_SOURCE DATA_:
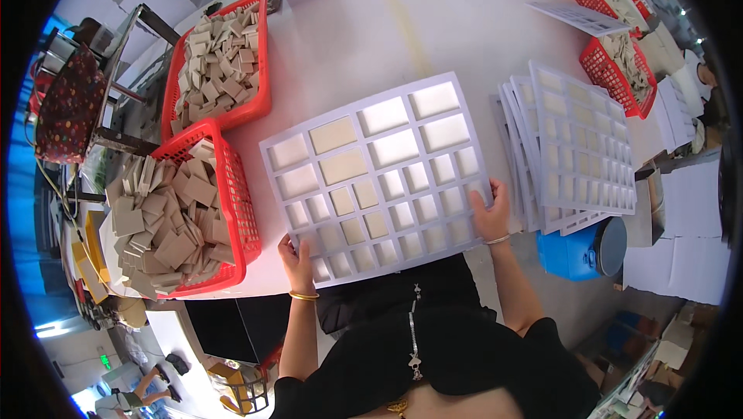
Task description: The person picks small, rectangular beige tiles from red baskets and places them into the compartments of white plastic trays. The person handles the tiles one by one, filling the grid-like trays on the table.
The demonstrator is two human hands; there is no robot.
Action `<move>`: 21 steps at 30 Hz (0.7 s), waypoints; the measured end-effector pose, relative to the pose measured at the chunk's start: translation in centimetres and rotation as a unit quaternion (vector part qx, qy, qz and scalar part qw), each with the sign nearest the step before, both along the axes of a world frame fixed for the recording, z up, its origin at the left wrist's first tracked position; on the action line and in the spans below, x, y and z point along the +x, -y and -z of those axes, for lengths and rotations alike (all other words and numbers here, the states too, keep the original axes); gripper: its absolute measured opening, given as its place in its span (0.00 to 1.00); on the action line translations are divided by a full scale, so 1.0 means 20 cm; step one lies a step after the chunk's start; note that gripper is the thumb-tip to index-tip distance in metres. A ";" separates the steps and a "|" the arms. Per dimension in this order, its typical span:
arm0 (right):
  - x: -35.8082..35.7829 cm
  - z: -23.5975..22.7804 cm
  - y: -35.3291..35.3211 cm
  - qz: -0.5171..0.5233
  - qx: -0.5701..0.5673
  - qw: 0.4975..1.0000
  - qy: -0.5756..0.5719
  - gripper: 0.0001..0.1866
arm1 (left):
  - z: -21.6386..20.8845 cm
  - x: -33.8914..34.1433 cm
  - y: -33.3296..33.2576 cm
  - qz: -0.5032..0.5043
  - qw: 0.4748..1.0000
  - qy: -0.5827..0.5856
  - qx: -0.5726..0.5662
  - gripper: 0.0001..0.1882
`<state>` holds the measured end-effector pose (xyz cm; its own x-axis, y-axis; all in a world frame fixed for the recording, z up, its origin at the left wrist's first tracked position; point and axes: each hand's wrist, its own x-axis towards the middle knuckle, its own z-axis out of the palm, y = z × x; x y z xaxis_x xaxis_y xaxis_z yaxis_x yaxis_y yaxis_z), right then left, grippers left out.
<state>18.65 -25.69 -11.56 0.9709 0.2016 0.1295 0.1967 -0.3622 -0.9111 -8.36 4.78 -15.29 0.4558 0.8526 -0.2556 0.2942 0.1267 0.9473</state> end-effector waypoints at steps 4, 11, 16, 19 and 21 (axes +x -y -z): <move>0.06 -0.14 0.03 0.012 0.031 0.999 0.034 0.22 | -0.09 0.12 0.05 0.017 0.998 0.050 0.033 0.26; 0.29 -0.54 0.40 0.100 -0.084 0.983 0.126 0.21 | -0.27 0.50 0.24 0.191 0.970 0.143 -0.053 0.29; 0.67 -0.82 1.13 0.240 -0.238 0.929 0.152 0.26 | -0.41 1.00 0.54 0.435 0.861 0.238 -0.114 0.36; 0.81 -0.87 1.30 0.301 -0.433 0.834 0.165 0.33 | -0.44 1.19 0.71 0.503 0.836 0.214 -0.055 0.37; 0.80 -0.90 1.30 0.307 -0.486 0.801 0.165 0.39 | -0.29 1.21 0.76 0.487 0.851 0.194 -0.032 0.36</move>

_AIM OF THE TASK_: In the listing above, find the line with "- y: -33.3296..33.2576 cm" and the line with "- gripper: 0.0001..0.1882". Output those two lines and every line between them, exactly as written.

_ANSWER TO THE PROBLEM_:
  - y: -33.3296..33.2576 cm
  - qz: -0.5032..0.5043
  - qw: 0.4748..1.0000
  - qy: -0.5827..0.5856
  - qx: -0.5726..0.5662
  - gripper: 0.0001..0.1882

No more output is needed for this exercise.